(TASK OBJECTIVE)
Within the records below, reproduce without change the lines from the line that has "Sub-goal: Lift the" through the line that has "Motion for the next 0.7", and only those.

[GIVEN DATA Boundary: Start]

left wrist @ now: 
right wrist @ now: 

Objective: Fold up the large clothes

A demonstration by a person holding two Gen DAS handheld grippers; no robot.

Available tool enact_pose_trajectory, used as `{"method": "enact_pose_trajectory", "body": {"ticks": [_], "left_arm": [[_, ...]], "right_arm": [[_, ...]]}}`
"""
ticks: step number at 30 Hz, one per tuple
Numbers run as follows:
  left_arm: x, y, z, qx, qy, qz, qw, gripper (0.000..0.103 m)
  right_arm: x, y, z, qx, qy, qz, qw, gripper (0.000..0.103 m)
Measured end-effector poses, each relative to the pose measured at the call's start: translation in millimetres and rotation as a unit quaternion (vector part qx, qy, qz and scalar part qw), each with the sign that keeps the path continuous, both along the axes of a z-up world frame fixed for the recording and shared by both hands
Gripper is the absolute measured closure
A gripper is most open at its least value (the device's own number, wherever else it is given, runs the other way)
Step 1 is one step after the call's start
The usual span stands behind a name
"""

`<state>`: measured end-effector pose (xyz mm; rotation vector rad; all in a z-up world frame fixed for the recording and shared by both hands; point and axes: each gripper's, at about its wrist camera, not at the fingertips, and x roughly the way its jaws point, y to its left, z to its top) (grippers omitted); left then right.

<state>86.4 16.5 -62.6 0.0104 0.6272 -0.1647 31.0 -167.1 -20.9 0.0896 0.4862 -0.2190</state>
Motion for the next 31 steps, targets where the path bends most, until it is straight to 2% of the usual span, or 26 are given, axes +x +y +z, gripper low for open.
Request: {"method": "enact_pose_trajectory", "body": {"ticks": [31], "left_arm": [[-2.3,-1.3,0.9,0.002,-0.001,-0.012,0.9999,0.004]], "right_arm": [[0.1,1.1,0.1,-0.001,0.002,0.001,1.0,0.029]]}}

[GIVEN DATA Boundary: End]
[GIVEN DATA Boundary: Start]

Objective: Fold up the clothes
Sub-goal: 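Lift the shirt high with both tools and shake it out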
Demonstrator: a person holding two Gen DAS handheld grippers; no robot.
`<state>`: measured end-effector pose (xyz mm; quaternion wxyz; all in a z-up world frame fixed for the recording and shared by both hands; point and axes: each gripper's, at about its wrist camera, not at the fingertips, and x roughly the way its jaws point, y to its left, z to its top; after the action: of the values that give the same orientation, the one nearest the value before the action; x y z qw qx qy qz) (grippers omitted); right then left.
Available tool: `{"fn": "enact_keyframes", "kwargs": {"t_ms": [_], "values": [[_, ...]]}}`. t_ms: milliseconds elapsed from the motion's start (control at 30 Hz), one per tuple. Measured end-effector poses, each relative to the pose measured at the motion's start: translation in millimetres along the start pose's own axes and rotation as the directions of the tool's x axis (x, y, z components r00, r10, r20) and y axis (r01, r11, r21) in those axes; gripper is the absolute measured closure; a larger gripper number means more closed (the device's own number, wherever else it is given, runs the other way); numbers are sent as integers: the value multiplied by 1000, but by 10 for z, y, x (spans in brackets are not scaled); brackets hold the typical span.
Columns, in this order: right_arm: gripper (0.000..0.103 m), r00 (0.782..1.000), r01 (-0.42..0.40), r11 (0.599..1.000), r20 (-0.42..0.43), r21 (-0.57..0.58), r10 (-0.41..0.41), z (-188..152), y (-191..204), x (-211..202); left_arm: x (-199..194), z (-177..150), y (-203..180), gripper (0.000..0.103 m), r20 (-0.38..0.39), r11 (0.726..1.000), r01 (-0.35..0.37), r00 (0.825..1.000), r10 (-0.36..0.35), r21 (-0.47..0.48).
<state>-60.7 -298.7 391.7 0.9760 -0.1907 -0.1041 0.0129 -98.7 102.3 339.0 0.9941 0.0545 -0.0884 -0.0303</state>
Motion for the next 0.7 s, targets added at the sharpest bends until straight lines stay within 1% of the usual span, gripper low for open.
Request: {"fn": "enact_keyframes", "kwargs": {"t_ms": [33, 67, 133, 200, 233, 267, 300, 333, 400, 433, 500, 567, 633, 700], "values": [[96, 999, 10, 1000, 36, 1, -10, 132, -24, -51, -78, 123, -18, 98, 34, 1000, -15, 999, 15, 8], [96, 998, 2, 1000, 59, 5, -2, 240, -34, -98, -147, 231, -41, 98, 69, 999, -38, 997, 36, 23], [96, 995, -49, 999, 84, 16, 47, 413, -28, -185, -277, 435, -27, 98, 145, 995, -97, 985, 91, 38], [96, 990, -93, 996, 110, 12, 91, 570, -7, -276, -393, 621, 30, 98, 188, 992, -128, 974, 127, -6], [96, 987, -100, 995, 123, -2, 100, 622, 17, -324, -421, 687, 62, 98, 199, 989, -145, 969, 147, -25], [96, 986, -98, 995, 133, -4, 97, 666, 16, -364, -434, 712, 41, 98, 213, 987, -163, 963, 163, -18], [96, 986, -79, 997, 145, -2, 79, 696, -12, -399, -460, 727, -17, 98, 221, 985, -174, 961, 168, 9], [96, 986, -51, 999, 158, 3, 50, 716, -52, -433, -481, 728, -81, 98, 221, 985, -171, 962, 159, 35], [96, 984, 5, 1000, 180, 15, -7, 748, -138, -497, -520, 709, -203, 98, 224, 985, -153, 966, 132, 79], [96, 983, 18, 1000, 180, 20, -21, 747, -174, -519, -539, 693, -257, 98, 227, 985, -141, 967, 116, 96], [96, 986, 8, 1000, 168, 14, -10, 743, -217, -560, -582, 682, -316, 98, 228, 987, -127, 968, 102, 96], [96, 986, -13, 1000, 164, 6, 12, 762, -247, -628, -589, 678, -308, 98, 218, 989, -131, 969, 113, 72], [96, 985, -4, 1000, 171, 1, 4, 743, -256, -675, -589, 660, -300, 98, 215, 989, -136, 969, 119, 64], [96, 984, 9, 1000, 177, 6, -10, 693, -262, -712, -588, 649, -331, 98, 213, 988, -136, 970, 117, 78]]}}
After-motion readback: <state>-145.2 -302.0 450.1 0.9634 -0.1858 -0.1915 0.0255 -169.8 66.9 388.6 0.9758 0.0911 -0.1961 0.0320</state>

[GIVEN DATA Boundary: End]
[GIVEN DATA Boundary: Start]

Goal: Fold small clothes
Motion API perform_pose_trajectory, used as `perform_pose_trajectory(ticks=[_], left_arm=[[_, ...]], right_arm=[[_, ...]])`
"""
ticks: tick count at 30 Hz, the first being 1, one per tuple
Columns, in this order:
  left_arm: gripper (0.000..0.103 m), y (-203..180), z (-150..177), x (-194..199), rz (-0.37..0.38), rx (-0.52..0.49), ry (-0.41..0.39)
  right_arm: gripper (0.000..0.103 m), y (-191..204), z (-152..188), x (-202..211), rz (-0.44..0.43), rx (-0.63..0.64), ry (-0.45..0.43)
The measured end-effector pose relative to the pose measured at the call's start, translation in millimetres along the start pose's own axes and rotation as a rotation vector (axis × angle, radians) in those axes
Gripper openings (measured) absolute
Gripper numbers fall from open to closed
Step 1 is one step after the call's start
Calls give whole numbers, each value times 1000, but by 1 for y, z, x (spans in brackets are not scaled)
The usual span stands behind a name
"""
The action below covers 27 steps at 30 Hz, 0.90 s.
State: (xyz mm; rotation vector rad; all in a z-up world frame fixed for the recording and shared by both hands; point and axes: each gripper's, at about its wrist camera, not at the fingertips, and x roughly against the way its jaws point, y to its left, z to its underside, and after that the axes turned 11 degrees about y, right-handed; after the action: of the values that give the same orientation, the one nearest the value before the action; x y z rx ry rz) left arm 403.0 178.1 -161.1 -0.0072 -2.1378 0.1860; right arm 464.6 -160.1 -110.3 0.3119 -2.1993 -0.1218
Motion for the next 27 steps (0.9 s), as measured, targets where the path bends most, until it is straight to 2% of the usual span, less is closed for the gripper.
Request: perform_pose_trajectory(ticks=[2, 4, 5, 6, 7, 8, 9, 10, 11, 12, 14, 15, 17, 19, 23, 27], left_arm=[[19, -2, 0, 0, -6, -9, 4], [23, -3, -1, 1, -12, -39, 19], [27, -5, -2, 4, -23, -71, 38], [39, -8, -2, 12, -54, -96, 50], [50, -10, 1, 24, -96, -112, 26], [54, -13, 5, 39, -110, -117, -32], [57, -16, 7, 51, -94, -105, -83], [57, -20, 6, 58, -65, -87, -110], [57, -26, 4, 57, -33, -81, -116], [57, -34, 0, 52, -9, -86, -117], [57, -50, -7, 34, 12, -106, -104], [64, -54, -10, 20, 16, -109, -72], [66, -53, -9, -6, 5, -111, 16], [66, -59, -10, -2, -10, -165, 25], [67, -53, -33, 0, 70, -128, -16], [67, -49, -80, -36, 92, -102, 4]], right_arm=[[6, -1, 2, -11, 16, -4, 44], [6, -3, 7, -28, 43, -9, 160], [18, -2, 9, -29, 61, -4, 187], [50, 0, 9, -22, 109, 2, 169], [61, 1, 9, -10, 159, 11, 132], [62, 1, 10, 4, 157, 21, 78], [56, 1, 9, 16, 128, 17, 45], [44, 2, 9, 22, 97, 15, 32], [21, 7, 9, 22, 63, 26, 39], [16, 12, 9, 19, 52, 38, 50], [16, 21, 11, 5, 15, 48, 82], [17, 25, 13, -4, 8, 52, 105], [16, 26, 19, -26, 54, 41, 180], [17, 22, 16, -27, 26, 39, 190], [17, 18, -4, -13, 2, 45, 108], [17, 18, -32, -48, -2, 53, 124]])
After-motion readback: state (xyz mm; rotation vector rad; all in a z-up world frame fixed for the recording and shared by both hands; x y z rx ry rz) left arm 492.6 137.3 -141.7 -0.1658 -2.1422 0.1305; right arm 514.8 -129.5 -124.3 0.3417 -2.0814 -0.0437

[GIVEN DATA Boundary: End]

(COMPLETED EXERCISE)
Sub-goal: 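Lift the shirt high with both tools and shake it out
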Demonstrator: a person holding two Gen DAS handheld grippers; no robot.
`<state>`: measured end-effector pose (xyz mm; quaternion wxyz; all in a z-up world frame fixed for the recording and shared by both hands; point and axes: each gripper's, at about its wrist camera, not at the fingertips, and x roughly the way its jaws point, y to its left, z to its top; after the action: of the values that give the same orientation, the one nearest the value before the action; x y z qw qx qy qz) (grippers omitted); right then left.
Available tool: `{"fn": "enact_keyframes", "kwargs": {"t_ms": [_], "values": [[_, ...]]}}`. t_ms: milliseconds elapsed from the motion's start (control at 30 Hz), one per tuple. Measured end-effector poses, each relative to the pose measured at the motion's start: translation in millimetres along the start pose's own axes and rotation as the directions of the tool's x axis (x, y, z components r00, r10, r20) and y axis (r01, r11, r21) in those axes; gripper is the absolute measured closure; a larger gripper number means more closed (the device's own number, wherever else it is given, runs the other way); numbers are sent as integers: the value multiplied by 1000, but by 10 for z, y, x (spans in brackets are not scaled); brackets hold the typical span.
Columns, in this order: right_arm: gripper (0.000..0.103 m), r00 (0.782..1.000), r01 (-0.42..0.40), r11 (0.599..1.000), r20 (-0.42..0.43), r21 (-0.57..0.58), r10 (-0.41..0.41), z (-188..152), y (-191..204), x (-211..202); left_arm: x (-199..194), z (-177..150), y (-203..180), gripper (0.000..0.103 m), r20 (-0.38..0.39), r11 (0.726..1.000), r01 (-0.35..0.37), r00 (0.825..1.000), r10 (-0.36..0.35), r21 (-0.47..0.48).
<state>-60.7 -298.7 391.7 0.9760 -0.1907 -0.1041 0.0129 -98.7 102.3 339.0 0.9941 0.0545 -0.0884 -0.0303</state>
Motion for the next 0.7 s, targets added at the sharpest bends until straight lines stay within 1% of the usual span, gripper low for open.

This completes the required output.